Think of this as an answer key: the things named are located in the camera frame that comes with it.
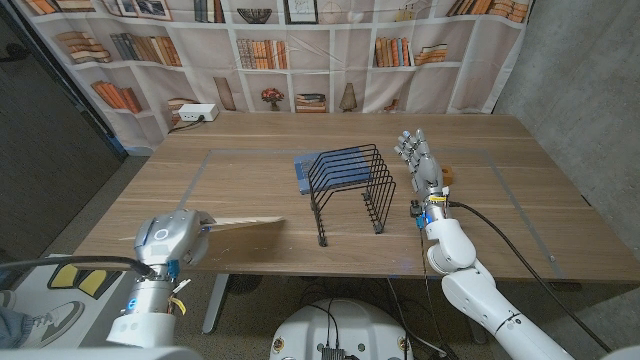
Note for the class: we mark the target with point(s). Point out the blue book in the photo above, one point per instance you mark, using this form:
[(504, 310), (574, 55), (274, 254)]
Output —
[(302, 172)]

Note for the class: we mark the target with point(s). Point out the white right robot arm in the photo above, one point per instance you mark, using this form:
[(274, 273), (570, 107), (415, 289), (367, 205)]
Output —
[(452, 247)]

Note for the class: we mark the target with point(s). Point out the floor mat with yellow footprints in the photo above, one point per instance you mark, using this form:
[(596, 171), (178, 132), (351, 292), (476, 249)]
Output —
[(100, 310)]

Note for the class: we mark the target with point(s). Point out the blue jeans leg of person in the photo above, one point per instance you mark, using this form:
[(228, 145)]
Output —
[(12, 325)]

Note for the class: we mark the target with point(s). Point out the printed bookshelf backdrop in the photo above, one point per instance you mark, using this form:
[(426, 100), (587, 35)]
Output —
[(310, 82)]

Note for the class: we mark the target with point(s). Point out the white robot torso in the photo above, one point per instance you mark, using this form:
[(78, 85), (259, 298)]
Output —
[(340, 325)]

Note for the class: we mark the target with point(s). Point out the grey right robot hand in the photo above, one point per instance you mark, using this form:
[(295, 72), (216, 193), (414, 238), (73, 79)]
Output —
[(427, 172)]

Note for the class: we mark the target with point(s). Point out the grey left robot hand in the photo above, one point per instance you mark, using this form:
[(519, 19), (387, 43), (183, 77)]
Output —
[(170, 240)]

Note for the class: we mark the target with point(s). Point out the cream file folder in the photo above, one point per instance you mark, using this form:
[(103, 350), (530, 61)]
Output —
[(250, 222)]

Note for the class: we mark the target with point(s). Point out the white sneaker of person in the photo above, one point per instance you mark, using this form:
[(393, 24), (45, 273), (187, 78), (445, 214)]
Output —
[(57, 320)]

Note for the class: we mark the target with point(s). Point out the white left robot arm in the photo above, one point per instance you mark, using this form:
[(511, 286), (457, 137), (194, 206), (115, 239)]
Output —
[(145, 310)]

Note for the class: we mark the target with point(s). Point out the white table leg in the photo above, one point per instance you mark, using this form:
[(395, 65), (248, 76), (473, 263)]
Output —
[(215, 305)]

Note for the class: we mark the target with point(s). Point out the white power strip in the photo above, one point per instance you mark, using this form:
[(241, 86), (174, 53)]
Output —
[(197, 112)]

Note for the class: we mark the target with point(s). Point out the wooden block with holes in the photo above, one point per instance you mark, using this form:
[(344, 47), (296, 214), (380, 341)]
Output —
[(448, 176)]

→ Task directions
Go through the data above and transcribe it in full, omitting any image.

→ Answer box
Think of this as an answer key: the things named are located in the camera frame that comes with it.
Note for the class: we mark the target with point(s). Point out the blue book in the photo above, one point per instance you mark, using this form:
[(504, 310), (574, 55), (274, 254)]
Output —
[(302, 172)]

Note for the class: we mark the target with point(s). Point out the white right robot arm in the photo above, one point per instance you mark, using this form:
[(274, 273), (570, 107), (415, 289), (367, 205)]
Output —
[(452, 247)]

Note for the class: we mark the target with point(s). Point out the floor mat with yellow footprints in the photo above, one point per instance you mark, using this form:
[(596, 171), (178, 132), (351, 292), (476, 249)]
Output —
[(100, 310)]

Note for the class: we mark the target with point(s). Point out the blue jeans leg of person in the photo above, one point per instance you mark, using this form:
[(228, 145)]
Output —
[(12, 325)]

Note for the class: we mark the target with point(s). Point out the printed bookshelf backdrop in the photo above, one point per instance you mark, using this form:
[(426, 100), (587, 35)]
Output —
[(310, 82)]

Note for the class: we mark the target with point(s). Point out the white robot torso in the photo above, one point per instance you mark, using this form:
[(78, 85), (259, 298)]
Output —
[(340, 325)]

Note for the class: we mark the target with point(s). Point out the grey right robot hand in the photo above, one point per instance you mark, using this form:
[(295, 72), (216, 193), (414, 238), (73, 79)]
Output —
[(427, 172)]

Note for the class: we mark the target with point(s). Point out the grey left robot hand in the photo above, one point per instance you mark, using this form:
[(519, 19), (387, 43), (183, 77)]
Output —
[(170, 240)]

Note for the class: we mark the target with point(s). Point out the cream file folder in the photo above, one point per instance you mark, using this form:
[(103, 350), (530, 61)]
Output —
[(250, 222)]

Note for the class: we mark the target with point(s). Point out the white sneaker of person in the photo above, one point per instance you mark, using this form:
[(393, 24), (45, 273), (187, 78), (445, 214)]
Output —
[(57, 320)]

Note for the class: we mark the target with point(s). Point out the white left robot arm in the photo above, one point per instance you mark, using this form:
[(511, 286), (457, 137), (194, 206), (115, 239)]
Output —
[(145, 310)]

Note for the class: we mark the target with point(s). Point out the white table leg in the photo above, one point per instance you mark, using this form:
[(395, 65), (248, 76), (473, 263)]
Output —
[(215, 305)]

Note for the class: we mark the target with point(s). Point out the white power strip in the photo above, one point per instance you mark, using this form:
[(241, 86), (174, 53)]
Output —
[(197, 112)]

Note for the class: we mark the target with point(s). Point out the wooden block with holes in the photo above, one point per instance you mark, using this form:
[(344, 47), (296, 214), (380, 341)]
Output —
[(448, 176)]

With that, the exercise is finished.